TASK -> Using the material below, print a verbatim copy of every line from the one containing "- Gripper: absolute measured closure" through the one containing "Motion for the", inclusive, and omit the pictures.

EXTRACTED RECORDS ->
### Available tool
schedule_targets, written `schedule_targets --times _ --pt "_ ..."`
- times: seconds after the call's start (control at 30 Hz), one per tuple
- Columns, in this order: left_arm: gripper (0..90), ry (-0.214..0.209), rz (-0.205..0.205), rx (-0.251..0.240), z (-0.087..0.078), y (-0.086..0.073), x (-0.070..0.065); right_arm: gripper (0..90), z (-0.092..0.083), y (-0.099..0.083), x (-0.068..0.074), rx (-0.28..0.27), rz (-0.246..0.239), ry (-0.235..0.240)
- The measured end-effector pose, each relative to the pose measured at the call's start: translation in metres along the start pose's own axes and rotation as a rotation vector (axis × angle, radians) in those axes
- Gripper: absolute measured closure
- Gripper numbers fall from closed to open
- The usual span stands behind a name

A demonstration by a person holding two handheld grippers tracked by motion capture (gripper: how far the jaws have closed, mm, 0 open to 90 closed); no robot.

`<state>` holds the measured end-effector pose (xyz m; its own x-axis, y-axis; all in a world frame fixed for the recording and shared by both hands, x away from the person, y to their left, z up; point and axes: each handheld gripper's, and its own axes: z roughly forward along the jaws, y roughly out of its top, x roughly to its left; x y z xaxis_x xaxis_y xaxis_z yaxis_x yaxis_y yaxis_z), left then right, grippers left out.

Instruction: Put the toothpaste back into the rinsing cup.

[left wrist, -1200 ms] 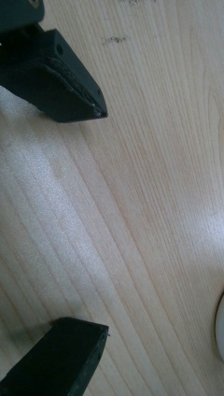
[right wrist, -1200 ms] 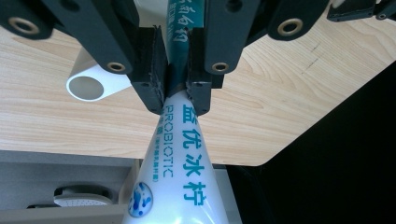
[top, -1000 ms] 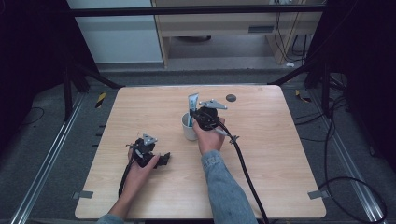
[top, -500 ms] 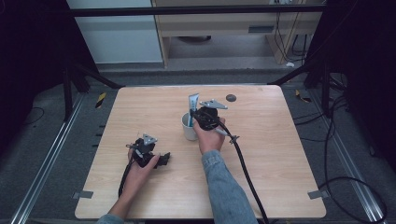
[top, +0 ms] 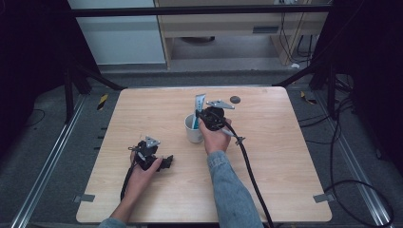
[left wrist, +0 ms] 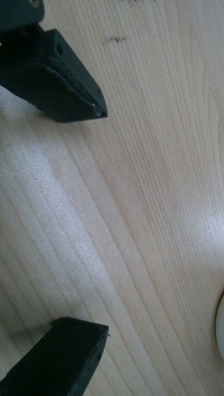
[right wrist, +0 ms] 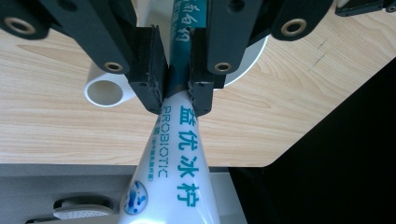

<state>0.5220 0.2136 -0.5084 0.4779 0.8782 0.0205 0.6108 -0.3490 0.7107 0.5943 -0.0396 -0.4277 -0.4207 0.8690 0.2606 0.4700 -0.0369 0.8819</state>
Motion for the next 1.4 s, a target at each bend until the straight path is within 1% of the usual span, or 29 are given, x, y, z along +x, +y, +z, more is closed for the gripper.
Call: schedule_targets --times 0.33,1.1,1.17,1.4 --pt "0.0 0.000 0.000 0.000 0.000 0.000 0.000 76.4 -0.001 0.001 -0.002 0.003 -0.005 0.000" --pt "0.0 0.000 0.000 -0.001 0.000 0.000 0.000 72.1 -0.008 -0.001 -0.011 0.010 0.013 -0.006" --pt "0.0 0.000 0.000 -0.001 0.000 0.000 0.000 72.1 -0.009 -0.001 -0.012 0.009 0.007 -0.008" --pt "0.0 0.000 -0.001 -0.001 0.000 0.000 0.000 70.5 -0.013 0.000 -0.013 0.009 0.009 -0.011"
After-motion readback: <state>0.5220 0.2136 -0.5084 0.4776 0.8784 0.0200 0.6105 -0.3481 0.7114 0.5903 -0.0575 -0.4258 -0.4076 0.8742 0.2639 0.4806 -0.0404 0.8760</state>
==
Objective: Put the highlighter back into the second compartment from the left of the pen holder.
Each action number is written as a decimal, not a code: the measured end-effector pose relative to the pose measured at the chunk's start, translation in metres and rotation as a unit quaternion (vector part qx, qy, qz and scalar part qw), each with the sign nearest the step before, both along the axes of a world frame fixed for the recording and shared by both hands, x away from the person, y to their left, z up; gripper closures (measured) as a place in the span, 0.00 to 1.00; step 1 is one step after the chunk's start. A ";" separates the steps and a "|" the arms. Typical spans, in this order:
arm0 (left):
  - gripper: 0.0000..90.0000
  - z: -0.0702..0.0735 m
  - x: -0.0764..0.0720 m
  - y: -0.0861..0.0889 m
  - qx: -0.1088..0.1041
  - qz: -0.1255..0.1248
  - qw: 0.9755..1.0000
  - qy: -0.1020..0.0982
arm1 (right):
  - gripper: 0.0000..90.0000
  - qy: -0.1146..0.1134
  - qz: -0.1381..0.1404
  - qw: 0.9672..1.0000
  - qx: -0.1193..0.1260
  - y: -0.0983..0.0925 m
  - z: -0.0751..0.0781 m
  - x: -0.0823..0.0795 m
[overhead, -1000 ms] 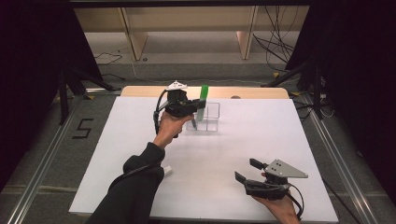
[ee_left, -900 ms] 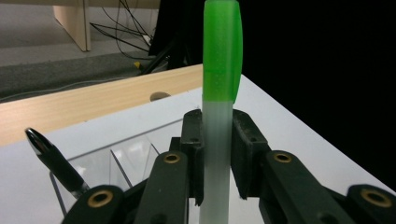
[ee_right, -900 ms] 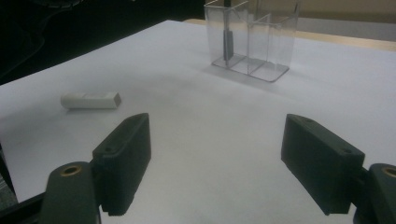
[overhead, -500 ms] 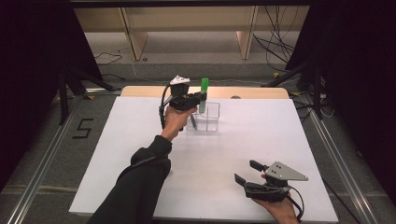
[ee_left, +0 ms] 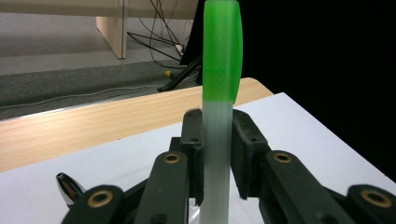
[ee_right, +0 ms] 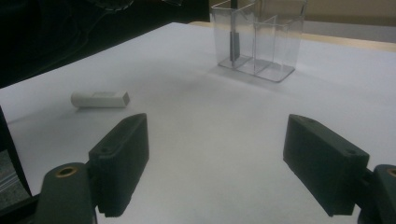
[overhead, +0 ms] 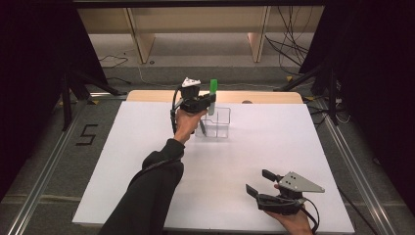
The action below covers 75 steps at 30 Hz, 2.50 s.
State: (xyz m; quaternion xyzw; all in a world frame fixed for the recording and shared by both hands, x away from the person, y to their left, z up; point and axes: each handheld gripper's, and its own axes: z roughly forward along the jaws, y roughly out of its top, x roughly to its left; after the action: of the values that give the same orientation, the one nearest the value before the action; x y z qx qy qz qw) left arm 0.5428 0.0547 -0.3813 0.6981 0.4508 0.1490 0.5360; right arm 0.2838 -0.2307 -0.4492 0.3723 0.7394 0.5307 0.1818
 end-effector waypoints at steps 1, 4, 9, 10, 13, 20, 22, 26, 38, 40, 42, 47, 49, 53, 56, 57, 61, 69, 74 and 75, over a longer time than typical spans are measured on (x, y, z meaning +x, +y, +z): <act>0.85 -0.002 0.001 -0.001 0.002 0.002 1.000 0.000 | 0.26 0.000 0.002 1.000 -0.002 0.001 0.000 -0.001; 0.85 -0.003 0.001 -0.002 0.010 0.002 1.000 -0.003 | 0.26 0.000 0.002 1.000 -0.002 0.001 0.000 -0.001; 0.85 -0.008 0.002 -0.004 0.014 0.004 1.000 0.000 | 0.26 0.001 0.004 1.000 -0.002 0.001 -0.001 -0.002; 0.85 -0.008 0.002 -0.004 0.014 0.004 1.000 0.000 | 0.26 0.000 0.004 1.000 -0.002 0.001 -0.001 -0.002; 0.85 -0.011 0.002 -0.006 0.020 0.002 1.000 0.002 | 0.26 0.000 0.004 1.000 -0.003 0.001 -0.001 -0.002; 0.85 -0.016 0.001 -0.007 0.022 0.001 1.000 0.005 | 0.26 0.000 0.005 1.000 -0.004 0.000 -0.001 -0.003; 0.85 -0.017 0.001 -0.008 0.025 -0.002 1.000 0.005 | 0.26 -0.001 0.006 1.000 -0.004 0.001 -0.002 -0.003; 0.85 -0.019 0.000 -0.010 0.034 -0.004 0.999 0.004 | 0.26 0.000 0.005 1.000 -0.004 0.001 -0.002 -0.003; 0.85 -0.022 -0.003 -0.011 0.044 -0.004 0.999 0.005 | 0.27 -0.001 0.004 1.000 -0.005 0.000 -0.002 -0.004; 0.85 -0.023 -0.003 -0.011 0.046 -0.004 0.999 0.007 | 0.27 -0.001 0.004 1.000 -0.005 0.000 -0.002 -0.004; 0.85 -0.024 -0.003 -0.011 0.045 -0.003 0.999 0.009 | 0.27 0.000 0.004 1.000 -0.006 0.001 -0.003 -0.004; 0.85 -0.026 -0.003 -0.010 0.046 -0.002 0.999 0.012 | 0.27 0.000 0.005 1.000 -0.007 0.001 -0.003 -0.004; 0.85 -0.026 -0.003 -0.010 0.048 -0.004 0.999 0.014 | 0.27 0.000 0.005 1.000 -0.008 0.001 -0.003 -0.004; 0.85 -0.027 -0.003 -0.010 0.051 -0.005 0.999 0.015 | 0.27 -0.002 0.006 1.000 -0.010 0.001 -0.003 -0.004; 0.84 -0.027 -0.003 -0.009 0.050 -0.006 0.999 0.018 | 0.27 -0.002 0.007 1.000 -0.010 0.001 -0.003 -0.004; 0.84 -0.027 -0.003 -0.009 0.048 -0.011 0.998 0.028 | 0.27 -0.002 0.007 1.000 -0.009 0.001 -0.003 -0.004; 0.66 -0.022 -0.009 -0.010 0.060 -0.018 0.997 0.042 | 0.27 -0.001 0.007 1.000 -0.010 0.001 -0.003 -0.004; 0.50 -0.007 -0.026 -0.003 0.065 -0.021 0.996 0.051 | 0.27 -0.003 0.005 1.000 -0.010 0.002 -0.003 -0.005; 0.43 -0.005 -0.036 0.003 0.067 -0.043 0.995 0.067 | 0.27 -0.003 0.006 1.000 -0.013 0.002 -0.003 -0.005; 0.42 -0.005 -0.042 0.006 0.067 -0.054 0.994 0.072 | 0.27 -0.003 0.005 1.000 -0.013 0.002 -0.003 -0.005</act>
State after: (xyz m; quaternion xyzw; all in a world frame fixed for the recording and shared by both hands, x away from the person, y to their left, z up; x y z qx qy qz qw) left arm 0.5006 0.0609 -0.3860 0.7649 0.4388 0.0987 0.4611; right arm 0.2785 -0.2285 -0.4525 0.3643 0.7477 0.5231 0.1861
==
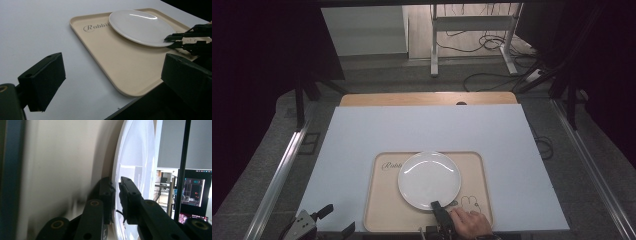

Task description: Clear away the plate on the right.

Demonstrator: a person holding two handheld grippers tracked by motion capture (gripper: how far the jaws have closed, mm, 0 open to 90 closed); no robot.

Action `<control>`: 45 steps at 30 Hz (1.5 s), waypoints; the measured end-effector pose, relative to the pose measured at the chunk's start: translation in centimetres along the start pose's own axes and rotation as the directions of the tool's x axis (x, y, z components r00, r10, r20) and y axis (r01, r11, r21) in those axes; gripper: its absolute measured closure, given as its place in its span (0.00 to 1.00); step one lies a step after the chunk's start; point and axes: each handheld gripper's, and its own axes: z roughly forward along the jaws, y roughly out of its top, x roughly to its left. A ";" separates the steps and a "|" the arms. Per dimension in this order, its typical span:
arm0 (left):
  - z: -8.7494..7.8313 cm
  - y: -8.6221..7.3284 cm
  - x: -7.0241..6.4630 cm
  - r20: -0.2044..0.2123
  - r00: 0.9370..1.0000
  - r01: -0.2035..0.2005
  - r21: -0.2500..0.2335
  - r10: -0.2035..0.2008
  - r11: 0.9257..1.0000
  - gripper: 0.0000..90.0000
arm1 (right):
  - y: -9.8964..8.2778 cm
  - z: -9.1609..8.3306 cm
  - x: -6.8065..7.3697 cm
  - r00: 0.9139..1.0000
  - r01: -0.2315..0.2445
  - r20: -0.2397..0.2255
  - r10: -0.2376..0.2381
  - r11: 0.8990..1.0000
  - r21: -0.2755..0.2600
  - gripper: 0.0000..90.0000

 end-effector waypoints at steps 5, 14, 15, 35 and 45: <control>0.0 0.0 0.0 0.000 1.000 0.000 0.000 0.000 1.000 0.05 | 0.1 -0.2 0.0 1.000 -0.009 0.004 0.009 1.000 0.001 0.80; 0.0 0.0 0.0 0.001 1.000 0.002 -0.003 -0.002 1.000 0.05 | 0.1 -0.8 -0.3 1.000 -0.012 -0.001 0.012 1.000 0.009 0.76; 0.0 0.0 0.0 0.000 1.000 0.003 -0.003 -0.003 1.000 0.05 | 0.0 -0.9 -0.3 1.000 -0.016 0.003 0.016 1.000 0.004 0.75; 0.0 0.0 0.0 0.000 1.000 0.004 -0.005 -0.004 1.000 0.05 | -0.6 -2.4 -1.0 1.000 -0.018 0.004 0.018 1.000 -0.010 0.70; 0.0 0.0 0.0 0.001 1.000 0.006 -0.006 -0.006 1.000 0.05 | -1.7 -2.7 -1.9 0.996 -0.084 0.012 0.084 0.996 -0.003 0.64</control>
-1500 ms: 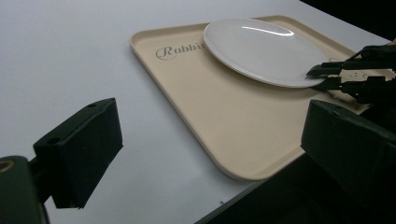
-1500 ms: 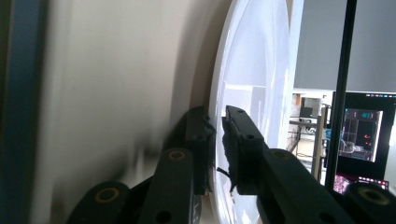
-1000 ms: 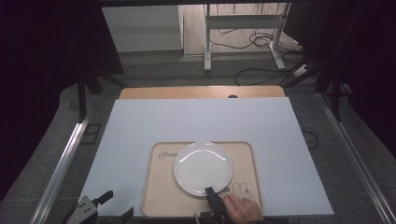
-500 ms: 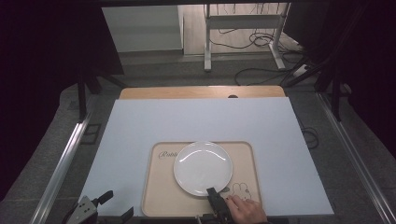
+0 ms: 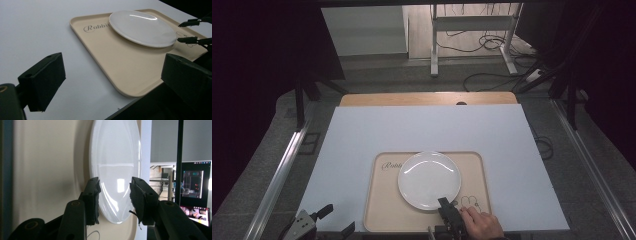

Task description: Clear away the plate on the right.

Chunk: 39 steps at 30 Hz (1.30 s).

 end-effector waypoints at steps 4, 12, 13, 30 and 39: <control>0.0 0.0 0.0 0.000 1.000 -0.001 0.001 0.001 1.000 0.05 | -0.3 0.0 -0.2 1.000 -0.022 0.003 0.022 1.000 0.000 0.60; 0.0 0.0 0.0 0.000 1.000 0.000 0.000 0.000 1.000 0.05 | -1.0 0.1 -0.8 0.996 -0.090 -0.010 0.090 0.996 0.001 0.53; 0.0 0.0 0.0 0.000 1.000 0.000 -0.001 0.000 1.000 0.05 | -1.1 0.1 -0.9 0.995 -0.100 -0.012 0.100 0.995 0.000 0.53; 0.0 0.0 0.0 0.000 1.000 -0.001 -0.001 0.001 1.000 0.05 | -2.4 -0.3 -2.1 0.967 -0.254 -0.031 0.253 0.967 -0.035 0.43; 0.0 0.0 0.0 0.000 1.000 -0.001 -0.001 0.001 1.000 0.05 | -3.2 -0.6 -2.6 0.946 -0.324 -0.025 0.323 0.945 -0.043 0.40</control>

WRITTEN ANSWER ->
- Gripper: absolute measured closure
- Gripper numbers fall from closed to open
- The usual span stands behind a name

A demonstration by a person holding two handheld grippers tracked by motion capture (gripper: how far the jaws have closed, mm, 0 open to 90 closed); no robot.

`<state>` holds the measured end-effector pose (xyz m; its own x-axis, y-axis; all in a world frame fixed for the recording and shared by both hands, x away from the person, y to their left, z up; point and axes: each handheld gripper's, and its own axes: z roughly forward along the jaws, y roughly out of its top, x roughly to its left; x y z xaxis_x xaxis_y xaxis_z yaxis_x yaxis_y yaxis_z), left then right, grippers left out.

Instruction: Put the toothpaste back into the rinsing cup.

[left wrist, -1200 ms] 
[right wrist, -1200 ms] 
[top, -1000 ms] 
[top, -500 ms] 
[top, +0 ms] 
[left wrist, +0 ms] 
[right wrist, +0 ms] 

<state>0.5220 0.2136 -0.5084 0.4779 0.8782 0.0205 0.6108 -0.3490 0.7107 0.5943 -0.0396 -0.4277 -0.4207 0.8690 0.2606 0.4700 -0.0369 0.8819</state>
Motion for the next 1.4 s, a target at each bend until the straight path is within 1% of the usual span, or 29 are given, x, y, z along +x, +y, +z, more is closed for the gripper.

This completes the output for the exercise.